Task to carry out: Please write the listing below out again exactly, leaving every picture behind.

Data excerpt:
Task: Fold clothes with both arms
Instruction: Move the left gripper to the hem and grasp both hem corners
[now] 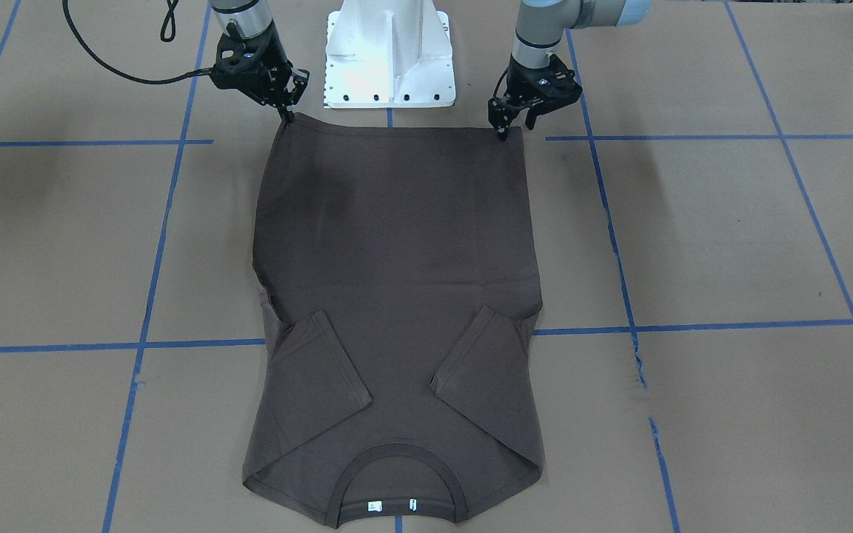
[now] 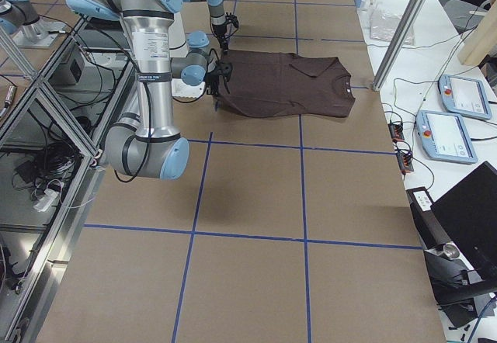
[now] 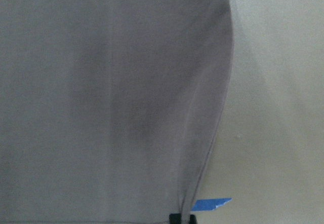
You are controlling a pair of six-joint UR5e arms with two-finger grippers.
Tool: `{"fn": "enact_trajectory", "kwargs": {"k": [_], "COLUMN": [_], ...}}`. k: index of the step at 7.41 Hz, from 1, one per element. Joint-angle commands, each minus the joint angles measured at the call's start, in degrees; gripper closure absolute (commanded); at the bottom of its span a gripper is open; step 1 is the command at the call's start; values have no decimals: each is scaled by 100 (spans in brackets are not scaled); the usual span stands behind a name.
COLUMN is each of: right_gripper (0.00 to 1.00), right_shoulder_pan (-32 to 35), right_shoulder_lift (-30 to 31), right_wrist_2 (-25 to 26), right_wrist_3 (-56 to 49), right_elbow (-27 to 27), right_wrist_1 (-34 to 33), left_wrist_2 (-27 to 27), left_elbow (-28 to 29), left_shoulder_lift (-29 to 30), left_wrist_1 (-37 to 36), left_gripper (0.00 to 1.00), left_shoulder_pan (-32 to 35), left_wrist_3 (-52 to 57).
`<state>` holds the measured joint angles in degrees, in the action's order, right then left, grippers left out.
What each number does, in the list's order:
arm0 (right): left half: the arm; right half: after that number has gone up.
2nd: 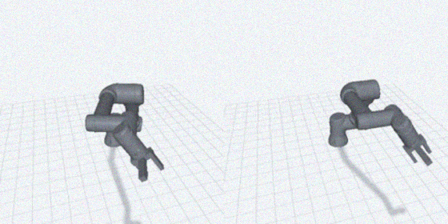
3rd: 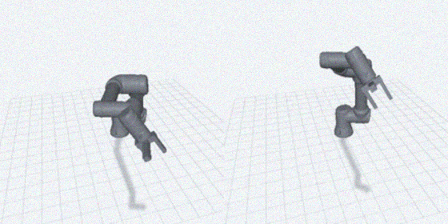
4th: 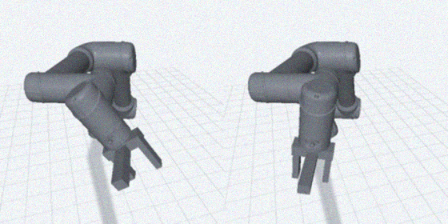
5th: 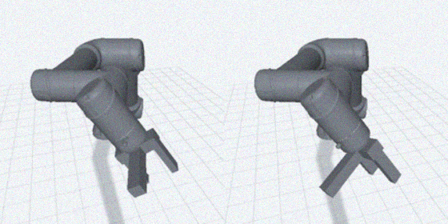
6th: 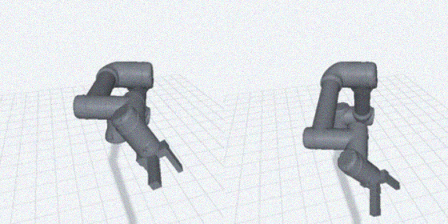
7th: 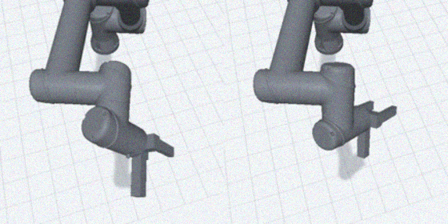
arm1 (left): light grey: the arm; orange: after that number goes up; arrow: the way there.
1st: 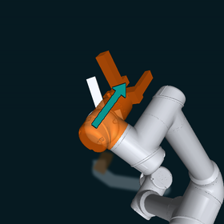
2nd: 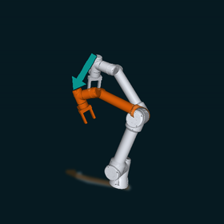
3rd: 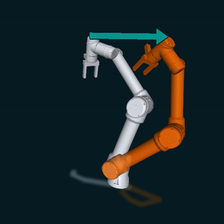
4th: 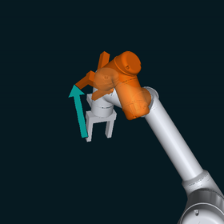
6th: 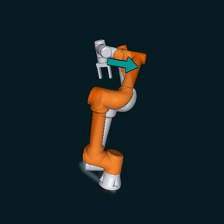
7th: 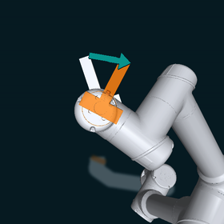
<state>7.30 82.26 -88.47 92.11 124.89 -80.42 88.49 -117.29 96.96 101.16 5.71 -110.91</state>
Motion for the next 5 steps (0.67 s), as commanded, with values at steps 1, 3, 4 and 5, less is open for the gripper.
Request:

Problem solution:
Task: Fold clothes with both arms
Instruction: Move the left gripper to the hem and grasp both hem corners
[now] 
[now] 
[now] 
You are controlling a pair of six-joint UR5e arms with two-finger grippers.
Tool: `{"fn": "enact_trajectory", "kwargs": {"k": [_], "COLUMN": [_], ...}}`. k: index of the step at 7.41 Hz, from 1, one per element. Joint-angle commands, each minus the joint angles measured at the call's start, in degrees; gripper closure absolute (commanded); at the bottom of its span a gripper is open; step 1 is the command at the call's start; values have no decimals: each is scaled by 100 (spans in brackets are not scaled); the usual span stands behind a name.
COLUMN is each of: right_gripper (0.00 to 1.00), right_shoulder_pan (-32 to 35), right_shoulder_lift (-30 to 31), right_wrist_2 (-25 to 26), right_wrist_3 (-56 to 49), right_elbow (-27 to 27), right_wrist_1 (-34 to 33), left_wrist_2 (-27 to 27), left_elbow (-28 to 29), left_shoulder_lift (-29 to 30), left_wrist_1 (-37 to 36), left_gripper (0.00 to 1.00), left_shoulder_pan (-32 to 35), left_wrist_3 (-52 to 57).
`<state>` holds the measured joint angles in degrees, in the action's order, right then left, grippers left out.
What each number does, in the list's order:
arm0 (right): left half: the arm; right half: after that number has gone up.
2nd: 
3rd: 
4th: 
5th: 
6th: 
7th: 
arm1 (left): light grey: the arm; orange: after that number goes up; arrow: the way there.
1st: 
2nd: 
3rd: 
4th: 
6th: 
7th: 
<state>7.30 82.26 -88.47 92.11 124.89 -80.42 88.49 -117.29 96.96 101.16 5.71 -110.91</state>
Motion for the next 5 steps (0.67 s), as commanded, with values at steps 1, 3, 4 and 5, less is open for the gripper.
Request:

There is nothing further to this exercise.